The vingtième (/fr/, twentieth) was an income tax of the ancien régime in France. It was abolished during the French Revolution.

==First Proposition==
It was first proposed by the minister of finance, Jean-Baptiste de Machault, comte d'Arnouville, in 1749. The War of the Austrian Succession had just ended, with the French government at the point of bankruptcy. A temporary income tax, the dixième (levied by Louis XIV in 1710 at the rate of one-tenth of annual income), had been levied during the war, but Louis XV had promised that it would be removed with the end of the war. The comte d'Arnouville planned to introduce a new permanent tax modelled upon the dixième, to create a sinking fund to repay the national debt. The vingtième, introduced in 1749, was to be one-twentieth of annual income (5%), collected directly by the government, from all people regardless of their rank - although the First and Second Estates were largely exempt or could buy exemption through the payment of a 'Don Gratuit' ('free gift' to the Crown).

==Legislation==
Legislation establishing the new tax was put before the parlements for registration in 1749 and was briefly though vociferously opposed. The most determined objections came from the pays d'ètats, regions which traditionally avoided direct collection of similar taxes, the estates paying instead abonnements, or annual lump sum payments which usually ended up being much less than the proper amount collected individually.

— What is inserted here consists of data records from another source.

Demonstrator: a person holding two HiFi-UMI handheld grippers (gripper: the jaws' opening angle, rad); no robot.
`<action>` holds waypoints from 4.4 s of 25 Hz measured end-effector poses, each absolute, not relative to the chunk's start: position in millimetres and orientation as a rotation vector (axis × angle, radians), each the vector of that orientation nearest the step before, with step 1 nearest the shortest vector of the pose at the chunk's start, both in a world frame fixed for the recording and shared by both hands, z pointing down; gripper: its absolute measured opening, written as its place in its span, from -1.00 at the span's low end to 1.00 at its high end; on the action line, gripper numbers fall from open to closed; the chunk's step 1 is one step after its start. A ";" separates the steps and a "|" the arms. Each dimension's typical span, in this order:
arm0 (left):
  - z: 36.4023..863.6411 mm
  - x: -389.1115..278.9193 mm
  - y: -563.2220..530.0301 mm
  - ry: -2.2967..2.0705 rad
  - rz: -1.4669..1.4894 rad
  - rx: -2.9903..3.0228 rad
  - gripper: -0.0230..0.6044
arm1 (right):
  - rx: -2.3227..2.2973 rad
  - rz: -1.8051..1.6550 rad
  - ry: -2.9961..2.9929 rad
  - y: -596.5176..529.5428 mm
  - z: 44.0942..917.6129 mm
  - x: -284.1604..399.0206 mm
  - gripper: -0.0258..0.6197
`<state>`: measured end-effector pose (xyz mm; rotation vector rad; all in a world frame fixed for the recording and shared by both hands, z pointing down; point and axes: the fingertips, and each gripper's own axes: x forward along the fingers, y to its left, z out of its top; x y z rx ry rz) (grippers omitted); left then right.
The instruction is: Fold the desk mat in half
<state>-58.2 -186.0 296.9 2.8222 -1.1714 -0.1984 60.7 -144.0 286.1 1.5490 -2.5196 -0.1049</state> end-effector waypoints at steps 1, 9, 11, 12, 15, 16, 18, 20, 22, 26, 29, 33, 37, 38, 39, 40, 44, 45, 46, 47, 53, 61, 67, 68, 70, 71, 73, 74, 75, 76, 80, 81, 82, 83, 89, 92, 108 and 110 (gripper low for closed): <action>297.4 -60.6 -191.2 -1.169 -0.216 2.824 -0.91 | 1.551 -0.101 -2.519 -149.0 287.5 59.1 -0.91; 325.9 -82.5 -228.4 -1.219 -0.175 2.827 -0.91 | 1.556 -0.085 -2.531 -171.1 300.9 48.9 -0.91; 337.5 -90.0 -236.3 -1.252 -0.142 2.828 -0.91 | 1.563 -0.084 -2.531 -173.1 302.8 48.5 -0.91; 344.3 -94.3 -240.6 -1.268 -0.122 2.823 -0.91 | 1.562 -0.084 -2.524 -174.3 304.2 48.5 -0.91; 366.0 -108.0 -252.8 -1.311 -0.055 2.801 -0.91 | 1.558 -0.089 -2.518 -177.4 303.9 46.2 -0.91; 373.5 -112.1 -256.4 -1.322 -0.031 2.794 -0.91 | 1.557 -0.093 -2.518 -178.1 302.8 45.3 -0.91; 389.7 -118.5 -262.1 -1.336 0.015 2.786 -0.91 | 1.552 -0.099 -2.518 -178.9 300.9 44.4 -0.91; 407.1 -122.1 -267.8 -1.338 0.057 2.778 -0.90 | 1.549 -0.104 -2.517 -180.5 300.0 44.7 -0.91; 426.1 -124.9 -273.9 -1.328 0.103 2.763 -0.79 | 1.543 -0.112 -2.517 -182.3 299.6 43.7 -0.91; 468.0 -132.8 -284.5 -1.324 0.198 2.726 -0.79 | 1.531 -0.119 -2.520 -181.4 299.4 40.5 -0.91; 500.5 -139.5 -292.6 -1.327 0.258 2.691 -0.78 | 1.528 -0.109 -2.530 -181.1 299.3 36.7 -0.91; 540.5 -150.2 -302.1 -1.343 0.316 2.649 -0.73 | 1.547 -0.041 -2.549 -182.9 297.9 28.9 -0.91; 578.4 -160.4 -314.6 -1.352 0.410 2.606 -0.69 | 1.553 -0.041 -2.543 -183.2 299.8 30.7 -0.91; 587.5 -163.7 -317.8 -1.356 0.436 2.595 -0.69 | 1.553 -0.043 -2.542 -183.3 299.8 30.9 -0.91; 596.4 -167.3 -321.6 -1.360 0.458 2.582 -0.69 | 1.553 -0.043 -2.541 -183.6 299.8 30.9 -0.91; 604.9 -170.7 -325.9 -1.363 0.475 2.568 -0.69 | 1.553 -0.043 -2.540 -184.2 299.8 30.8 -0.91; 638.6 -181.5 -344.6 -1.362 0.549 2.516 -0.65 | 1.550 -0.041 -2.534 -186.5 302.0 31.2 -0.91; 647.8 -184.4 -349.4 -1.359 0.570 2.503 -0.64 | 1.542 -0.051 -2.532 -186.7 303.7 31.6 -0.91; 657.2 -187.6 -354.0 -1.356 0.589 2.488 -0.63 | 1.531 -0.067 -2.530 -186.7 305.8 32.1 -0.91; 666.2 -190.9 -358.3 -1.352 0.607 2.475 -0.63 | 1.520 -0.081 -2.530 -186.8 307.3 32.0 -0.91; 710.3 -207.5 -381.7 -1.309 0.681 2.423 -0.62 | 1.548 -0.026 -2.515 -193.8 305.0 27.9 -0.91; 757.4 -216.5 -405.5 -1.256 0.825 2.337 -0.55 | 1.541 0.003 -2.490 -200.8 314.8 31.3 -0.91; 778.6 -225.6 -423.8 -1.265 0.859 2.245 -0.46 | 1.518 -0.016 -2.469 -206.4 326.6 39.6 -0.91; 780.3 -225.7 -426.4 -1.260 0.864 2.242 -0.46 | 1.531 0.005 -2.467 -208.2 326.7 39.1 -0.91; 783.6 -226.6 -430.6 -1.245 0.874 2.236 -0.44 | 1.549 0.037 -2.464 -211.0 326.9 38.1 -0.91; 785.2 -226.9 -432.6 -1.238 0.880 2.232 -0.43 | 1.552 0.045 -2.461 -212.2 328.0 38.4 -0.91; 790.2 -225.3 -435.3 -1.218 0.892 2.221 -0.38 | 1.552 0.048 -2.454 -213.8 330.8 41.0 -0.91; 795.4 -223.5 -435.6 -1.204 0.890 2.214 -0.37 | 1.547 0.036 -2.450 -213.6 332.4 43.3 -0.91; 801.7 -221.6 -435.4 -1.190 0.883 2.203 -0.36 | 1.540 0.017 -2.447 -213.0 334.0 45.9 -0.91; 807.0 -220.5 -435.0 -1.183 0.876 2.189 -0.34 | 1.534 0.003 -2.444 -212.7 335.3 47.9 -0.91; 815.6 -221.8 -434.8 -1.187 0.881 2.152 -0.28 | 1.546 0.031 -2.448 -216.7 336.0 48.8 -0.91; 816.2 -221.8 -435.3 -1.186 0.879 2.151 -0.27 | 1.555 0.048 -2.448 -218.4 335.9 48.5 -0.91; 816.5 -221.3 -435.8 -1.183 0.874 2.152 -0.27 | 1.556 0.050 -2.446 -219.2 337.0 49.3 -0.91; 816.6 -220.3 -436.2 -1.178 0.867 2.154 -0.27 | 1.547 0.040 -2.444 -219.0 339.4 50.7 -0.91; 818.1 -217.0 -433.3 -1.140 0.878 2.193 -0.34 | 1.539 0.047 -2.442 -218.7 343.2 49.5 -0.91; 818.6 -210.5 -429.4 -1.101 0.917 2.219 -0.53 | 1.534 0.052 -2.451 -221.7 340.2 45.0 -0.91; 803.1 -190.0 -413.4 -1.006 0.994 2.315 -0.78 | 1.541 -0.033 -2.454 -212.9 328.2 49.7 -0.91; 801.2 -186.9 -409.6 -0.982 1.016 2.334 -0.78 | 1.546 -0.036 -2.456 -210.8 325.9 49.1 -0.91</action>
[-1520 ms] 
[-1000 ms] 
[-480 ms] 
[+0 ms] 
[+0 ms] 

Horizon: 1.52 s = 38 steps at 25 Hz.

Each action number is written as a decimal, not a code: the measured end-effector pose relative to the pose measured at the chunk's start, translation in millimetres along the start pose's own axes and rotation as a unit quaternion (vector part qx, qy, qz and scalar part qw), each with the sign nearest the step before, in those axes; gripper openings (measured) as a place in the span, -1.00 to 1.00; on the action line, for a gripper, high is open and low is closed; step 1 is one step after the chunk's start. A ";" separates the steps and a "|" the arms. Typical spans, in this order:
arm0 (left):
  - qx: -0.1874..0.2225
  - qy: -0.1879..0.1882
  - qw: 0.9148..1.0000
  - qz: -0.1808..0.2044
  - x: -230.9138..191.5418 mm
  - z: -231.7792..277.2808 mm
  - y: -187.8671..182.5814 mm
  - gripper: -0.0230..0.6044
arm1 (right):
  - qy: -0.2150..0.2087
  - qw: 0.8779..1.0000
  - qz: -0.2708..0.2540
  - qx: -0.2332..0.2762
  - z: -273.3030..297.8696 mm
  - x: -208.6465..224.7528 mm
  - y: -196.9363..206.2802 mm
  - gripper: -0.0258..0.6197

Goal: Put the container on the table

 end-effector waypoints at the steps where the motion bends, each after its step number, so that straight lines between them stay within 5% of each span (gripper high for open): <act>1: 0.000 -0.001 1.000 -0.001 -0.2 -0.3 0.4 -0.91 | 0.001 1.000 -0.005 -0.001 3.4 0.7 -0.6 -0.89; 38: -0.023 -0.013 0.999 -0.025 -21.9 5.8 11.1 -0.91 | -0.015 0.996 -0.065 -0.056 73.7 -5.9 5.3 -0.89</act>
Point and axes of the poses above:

After registration of the vingtième edicts by the parlements, the Languedoc estates voted to deny the government their usual annual payment, and were subsequently dissolved until 1752, the vingtième being collected directly by the royal intendant. In Brittany, the estates successfully prevented the collection of the new tax, leading to the imprisonment of several leading nobles.

Obtaining money from the clergy was to prove more difficult. The comte d'Arnouville estimated the taxable income of the clergy at the time at 114 million livres, and the average annual contribution made by the clergy to the government over the past fifty years was 3.65 million livres, falling somewhat short of the 5.7 million the vingtième would raise. At the Assembly of the Clergy in 1750, he requested a payment of 7.5 million livres over five years, to contribute to his sinking fund. Protests ensued when Louis pressed the issue, and the assembly was dissolved.

Opposition continued until the resignation of d'Arnouville from the ministry in 1754, whereupon his successor, Jean Moreau de Séchelles, relented and allowed the clergy to be exempt and the pays d'ètats of Brittany and Languedoc to contribute with a lump sum payment.

==Second Tax==
A second vingtième was levied at the beginning of the Seven Years' War in 1756, in the fashion of the old dixième, and as the war continued, a third tax was levied in 1760. At the conclusion of the war both the war taxes were expected to be removed, but the ministry were pressed for funds. Finance minister Henri Léonard Jean Baptiste Bertin not only extended the second vingtième, but attempted to instigate a land survey for the proper assessment of the tax. Aware that this would greatly increase their payments, the parlements resisted. Louis forced the legislation through the Paris parlement with a lit de justice, but continued opposition in the provinces led him to give way and dismiss Bertin, replacing him with Clément Charles François de Laverdy, a judge of the Paris Parlement. Although Laverdy allowed the extension of the second vingtième, he ensured it would be on the old property assessments, meaning it would not increase over time with the national income.

Although some improvements in the assessments were managed under the radical reforming administration of Maupeou and Terray, the taxes remained inefficient. In 1778 the Paris Parlement had demanded, without success, that the government should accept without contest the declarations of individual taxpayer. In 1780 Jacques Necker registered another extension of the second vingtième without difficulty.

==Abolishment of Taxes==
The two vingtièmes were to be abolished and replaced with a new tax under Charles Alexandre de Calonne's reform plans of 1786. After his failure to convince the Assembly of Notables of his reforms, and his subsequent resignation, the new finance minister Étienne Charles Loménie de Brienne largely adopted his plans. After a first attempt in June 1787, Louis XVI and de Brienne forced the registration of the reforms at Paris on August 6, 1787. A public controversy ensued, with the parlement declaring the legislation illegal. Louis exiled the parlementaires to the provinces, but de Brienne eventually settled the matter with a compromise consisting of yet another extension of the second vingtième in September.

The vingtièmes were finally abolished by the National Assembly in 1790, along with all the other vestiges of the taxation system of the ancien régime.